*EXERCISE PROMPT:* Please find all lines containing "picture" in the listing below and copy them.
----
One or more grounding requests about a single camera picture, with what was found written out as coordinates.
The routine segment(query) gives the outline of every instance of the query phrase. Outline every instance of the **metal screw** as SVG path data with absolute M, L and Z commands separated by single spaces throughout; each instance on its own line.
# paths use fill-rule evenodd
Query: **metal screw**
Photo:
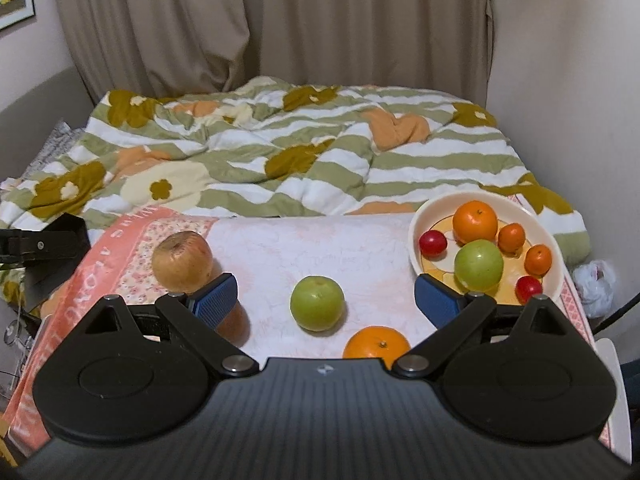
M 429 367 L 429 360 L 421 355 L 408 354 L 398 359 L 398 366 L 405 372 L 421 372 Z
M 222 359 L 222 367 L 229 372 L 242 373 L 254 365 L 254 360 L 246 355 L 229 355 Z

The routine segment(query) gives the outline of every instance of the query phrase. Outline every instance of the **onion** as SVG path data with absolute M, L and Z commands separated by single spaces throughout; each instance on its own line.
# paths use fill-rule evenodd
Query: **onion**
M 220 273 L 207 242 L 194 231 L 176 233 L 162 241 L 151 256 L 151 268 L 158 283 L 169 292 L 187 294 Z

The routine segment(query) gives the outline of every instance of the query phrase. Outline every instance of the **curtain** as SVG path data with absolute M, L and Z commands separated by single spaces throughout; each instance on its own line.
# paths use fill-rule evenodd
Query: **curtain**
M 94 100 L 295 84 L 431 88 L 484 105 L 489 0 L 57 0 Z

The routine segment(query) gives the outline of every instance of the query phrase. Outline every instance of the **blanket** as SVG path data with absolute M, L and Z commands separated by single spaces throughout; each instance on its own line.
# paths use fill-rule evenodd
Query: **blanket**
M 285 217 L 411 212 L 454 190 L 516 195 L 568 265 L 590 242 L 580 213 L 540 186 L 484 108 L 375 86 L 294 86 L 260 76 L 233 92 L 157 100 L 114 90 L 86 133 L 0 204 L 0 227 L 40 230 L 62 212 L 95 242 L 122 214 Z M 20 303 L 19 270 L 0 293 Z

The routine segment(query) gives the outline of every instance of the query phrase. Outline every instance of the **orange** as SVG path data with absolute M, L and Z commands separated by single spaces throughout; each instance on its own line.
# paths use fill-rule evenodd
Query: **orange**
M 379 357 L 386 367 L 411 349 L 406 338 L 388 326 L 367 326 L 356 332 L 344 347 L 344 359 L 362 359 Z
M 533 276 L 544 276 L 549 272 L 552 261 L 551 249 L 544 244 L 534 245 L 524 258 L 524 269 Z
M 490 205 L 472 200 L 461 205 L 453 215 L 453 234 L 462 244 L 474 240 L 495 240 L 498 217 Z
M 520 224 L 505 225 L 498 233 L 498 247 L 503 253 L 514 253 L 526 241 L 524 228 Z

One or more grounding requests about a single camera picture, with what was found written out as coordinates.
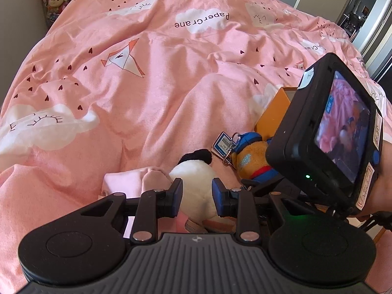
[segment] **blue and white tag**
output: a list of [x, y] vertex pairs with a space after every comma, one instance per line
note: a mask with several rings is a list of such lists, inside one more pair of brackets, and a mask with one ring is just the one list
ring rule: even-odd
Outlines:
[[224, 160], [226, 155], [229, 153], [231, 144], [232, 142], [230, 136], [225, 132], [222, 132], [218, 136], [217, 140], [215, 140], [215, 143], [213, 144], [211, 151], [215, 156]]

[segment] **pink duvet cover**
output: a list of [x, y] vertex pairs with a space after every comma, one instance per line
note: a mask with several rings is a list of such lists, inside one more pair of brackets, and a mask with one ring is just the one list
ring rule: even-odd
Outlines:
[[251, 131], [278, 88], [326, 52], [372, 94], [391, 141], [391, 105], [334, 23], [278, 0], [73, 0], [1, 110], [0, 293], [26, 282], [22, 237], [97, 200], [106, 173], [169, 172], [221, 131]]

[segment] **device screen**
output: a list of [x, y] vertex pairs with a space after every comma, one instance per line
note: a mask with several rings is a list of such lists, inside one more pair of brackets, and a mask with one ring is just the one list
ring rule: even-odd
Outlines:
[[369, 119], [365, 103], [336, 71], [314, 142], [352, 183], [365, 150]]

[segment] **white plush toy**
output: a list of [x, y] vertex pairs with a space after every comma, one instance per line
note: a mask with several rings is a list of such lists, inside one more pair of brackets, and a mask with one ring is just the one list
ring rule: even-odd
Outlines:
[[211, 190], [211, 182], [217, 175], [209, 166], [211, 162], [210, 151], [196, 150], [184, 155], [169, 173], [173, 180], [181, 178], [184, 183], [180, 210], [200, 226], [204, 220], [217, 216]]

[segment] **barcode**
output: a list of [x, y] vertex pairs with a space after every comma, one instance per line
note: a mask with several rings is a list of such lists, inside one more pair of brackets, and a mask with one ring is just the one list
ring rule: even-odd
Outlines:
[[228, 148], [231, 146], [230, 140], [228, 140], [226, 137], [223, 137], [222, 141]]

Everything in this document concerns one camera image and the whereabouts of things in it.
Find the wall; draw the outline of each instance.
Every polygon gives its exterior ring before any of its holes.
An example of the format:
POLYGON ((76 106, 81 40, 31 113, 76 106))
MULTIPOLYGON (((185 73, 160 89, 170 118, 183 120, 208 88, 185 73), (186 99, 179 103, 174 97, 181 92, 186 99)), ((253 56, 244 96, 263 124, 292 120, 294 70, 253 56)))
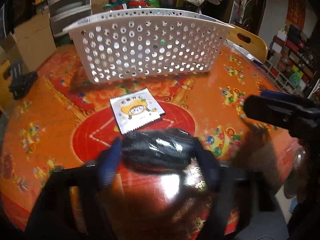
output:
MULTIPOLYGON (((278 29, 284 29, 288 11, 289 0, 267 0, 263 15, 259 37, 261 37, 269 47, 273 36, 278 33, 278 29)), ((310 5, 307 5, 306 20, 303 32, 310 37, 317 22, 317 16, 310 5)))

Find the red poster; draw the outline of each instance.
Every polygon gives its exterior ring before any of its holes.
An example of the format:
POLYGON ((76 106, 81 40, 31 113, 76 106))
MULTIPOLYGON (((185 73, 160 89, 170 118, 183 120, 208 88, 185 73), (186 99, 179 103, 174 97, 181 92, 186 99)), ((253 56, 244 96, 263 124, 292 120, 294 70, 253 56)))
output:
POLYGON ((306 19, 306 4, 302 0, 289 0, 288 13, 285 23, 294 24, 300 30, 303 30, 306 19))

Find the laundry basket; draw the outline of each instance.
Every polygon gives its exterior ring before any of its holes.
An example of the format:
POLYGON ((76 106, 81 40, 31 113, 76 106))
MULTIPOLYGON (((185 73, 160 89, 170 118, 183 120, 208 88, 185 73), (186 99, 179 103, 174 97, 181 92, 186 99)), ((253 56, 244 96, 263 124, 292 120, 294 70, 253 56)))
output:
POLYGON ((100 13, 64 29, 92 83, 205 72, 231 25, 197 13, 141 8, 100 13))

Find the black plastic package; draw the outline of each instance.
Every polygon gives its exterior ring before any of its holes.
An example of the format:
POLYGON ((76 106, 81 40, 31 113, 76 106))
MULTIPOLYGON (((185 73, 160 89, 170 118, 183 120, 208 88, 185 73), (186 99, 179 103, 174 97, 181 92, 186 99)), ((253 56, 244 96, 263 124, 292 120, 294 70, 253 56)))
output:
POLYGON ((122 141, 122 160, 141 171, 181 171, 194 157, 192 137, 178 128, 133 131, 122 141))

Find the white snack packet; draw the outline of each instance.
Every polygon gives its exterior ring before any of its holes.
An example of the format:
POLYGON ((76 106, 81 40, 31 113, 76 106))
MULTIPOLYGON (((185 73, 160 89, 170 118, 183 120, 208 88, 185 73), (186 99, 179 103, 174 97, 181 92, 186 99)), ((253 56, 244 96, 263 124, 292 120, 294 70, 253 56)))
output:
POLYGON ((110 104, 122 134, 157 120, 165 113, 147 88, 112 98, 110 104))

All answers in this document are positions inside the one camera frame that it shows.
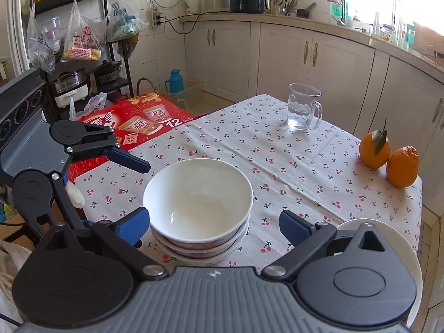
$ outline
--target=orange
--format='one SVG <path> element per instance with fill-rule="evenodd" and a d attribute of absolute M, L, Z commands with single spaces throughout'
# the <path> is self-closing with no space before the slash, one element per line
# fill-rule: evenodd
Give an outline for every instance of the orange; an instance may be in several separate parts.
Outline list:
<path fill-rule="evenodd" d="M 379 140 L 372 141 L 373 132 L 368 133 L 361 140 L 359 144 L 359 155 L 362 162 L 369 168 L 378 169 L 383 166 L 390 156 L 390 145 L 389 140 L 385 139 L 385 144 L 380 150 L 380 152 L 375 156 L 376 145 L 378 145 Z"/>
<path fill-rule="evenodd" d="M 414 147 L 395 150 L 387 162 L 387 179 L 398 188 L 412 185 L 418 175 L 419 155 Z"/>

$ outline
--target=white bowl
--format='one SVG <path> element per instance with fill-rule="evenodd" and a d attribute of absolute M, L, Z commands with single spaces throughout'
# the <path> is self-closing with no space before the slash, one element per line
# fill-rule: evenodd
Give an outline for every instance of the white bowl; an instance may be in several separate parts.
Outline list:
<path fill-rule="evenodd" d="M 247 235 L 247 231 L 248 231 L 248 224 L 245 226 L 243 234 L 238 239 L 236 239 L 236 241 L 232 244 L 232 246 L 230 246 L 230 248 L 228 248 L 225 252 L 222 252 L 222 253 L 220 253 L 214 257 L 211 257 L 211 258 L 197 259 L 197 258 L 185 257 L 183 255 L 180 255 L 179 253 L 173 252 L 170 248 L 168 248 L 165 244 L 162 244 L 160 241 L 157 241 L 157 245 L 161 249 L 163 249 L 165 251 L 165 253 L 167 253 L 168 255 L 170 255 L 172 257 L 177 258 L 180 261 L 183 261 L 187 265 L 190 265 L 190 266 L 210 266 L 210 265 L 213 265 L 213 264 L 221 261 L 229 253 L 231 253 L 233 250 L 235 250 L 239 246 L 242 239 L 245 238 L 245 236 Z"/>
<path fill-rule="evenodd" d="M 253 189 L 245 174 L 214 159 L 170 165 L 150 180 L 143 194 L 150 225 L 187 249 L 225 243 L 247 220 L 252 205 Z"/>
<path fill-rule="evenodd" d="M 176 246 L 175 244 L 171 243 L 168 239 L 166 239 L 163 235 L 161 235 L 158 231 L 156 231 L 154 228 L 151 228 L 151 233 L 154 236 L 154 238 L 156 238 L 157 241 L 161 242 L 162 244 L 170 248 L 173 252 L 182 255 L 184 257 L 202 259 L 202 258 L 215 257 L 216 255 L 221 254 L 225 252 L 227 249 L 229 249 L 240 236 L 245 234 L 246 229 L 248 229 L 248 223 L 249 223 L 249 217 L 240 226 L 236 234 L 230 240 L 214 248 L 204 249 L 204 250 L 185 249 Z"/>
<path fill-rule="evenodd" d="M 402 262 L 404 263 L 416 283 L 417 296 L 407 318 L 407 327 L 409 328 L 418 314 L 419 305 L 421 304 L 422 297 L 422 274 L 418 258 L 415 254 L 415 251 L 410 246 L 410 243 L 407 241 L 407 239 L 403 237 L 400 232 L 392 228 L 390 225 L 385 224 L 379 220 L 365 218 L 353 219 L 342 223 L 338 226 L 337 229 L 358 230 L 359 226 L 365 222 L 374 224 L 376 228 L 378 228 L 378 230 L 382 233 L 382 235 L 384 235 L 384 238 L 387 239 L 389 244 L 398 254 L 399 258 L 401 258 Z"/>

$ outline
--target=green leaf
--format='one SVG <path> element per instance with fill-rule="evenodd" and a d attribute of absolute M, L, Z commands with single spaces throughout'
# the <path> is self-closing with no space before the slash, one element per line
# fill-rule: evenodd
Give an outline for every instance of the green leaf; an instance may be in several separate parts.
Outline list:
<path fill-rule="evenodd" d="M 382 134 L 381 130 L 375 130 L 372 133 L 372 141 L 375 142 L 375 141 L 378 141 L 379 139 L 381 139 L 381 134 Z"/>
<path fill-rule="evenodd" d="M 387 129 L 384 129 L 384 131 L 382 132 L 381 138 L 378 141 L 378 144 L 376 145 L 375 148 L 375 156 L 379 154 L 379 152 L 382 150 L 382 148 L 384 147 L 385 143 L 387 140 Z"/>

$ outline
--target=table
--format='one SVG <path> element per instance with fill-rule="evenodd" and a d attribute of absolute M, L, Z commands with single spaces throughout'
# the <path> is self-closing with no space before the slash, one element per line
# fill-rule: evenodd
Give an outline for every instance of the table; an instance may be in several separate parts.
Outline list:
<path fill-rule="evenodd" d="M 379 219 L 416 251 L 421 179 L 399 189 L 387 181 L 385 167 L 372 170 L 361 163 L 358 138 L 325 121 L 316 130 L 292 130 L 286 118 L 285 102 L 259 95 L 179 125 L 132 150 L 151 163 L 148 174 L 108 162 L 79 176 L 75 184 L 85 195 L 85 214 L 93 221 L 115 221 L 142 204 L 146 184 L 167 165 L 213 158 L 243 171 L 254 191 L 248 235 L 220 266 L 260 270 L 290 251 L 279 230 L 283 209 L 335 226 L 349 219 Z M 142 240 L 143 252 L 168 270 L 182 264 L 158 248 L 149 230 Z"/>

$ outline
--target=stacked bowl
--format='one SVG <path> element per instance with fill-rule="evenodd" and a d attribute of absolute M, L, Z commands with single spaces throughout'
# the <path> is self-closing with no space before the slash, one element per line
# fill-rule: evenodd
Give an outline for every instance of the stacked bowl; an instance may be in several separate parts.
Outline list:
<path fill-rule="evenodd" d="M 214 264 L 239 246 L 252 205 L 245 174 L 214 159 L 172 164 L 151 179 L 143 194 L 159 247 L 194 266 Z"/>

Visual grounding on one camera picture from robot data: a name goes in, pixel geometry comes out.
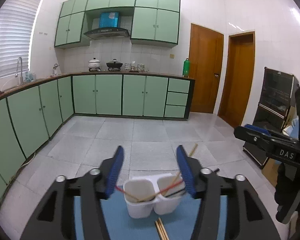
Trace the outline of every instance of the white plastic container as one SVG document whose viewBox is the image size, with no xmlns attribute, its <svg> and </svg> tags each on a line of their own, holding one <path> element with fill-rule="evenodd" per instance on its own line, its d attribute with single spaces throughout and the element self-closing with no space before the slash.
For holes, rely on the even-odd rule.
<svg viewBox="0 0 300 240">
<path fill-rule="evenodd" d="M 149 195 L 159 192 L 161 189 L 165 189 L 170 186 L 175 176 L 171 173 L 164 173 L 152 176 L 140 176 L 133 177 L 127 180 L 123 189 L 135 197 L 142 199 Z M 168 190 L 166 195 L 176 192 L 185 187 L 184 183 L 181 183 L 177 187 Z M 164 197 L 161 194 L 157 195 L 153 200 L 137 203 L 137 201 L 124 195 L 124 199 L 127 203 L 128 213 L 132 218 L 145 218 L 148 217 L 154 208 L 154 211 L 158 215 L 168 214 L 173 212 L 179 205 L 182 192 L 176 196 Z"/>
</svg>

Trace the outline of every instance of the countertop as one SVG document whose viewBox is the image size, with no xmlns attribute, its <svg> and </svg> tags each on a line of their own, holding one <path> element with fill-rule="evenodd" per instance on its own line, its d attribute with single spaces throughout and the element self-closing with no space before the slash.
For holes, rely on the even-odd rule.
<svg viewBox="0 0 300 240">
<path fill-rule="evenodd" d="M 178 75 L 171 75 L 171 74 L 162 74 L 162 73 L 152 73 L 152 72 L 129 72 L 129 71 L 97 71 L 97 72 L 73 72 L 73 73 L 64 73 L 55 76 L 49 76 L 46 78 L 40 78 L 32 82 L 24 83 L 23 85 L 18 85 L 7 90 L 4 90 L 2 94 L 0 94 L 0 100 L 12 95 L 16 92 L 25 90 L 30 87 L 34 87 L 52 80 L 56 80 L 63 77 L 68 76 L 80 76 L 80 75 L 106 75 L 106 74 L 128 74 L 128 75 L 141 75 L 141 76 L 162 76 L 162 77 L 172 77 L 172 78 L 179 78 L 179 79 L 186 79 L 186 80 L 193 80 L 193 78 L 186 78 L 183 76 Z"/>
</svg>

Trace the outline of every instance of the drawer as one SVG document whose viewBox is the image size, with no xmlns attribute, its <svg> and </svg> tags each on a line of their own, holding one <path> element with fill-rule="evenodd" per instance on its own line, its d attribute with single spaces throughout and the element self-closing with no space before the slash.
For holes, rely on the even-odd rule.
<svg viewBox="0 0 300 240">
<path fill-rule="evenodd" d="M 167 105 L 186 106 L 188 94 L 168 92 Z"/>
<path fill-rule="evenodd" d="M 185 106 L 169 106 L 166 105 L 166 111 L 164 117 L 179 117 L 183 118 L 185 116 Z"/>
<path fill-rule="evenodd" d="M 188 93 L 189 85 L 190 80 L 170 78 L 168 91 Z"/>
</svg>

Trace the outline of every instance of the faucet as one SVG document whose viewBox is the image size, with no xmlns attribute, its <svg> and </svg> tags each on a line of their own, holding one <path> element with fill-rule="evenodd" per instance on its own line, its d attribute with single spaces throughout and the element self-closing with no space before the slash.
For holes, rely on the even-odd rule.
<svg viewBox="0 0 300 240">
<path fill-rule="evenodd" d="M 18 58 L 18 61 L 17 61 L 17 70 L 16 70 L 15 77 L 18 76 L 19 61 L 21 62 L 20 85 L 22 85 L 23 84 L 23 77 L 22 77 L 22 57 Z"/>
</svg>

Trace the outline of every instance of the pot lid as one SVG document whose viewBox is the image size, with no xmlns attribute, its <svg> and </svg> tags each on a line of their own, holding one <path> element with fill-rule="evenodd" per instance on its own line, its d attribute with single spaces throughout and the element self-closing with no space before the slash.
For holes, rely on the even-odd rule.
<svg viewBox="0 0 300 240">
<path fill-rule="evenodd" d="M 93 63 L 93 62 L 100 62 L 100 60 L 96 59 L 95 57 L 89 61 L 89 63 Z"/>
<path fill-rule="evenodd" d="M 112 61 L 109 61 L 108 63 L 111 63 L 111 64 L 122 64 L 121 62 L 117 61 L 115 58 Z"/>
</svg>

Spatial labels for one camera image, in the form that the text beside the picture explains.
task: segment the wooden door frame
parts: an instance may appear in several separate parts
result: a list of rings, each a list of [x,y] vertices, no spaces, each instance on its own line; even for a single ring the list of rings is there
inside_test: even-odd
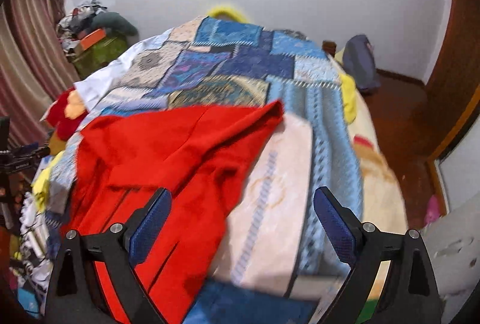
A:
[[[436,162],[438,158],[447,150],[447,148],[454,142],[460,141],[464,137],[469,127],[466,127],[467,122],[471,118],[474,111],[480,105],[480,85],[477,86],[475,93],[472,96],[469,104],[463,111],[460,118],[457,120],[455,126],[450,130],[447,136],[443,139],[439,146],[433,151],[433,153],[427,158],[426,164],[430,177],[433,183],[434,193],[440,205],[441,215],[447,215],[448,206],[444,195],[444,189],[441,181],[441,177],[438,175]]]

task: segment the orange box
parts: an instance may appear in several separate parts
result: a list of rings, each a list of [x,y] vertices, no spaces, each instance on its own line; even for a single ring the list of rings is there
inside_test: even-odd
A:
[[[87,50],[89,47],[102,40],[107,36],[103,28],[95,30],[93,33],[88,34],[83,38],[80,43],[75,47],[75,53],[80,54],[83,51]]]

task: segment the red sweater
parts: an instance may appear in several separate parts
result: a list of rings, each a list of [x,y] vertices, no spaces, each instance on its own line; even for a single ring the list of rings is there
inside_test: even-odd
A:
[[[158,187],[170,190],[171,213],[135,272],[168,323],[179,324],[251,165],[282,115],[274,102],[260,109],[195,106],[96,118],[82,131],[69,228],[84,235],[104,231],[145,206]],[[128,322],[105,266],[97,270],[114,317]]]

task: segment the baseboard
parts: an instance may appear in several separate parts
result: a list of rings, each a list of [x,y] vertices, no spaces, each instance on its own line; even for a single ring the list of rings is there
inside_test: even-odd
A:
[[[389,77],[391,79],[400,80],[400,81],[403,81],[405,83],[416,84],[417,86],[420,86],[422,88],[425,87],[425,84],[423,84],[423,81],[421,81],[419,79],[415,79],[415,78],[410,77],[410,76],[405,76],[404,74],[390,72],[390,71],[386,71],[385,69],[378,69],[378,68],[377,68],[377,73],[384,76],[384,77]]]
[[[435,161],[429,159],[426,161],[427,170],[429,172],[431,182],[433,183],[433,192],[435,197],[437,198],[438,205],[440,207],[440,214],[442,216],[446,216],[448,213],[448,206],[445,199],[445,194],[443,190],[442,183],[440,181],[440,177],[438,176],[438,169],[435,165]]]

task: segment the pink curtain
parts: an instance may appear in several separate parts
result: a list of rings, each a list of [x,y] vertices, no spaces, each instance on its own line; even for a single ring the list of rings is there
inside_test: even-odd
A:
----
*ANSWER SECTION:*
One or more grounding requests about a single camera picture, with what was found written out as coordinates.
One or more grounding requests about a single camera picture, with what was found written out as coordinates.
Visual grounding on one camera picture from robot data: a name goes in, pixel geometry comes out.
Spatial labels for one camera image, in the form that the text beside the picture explains.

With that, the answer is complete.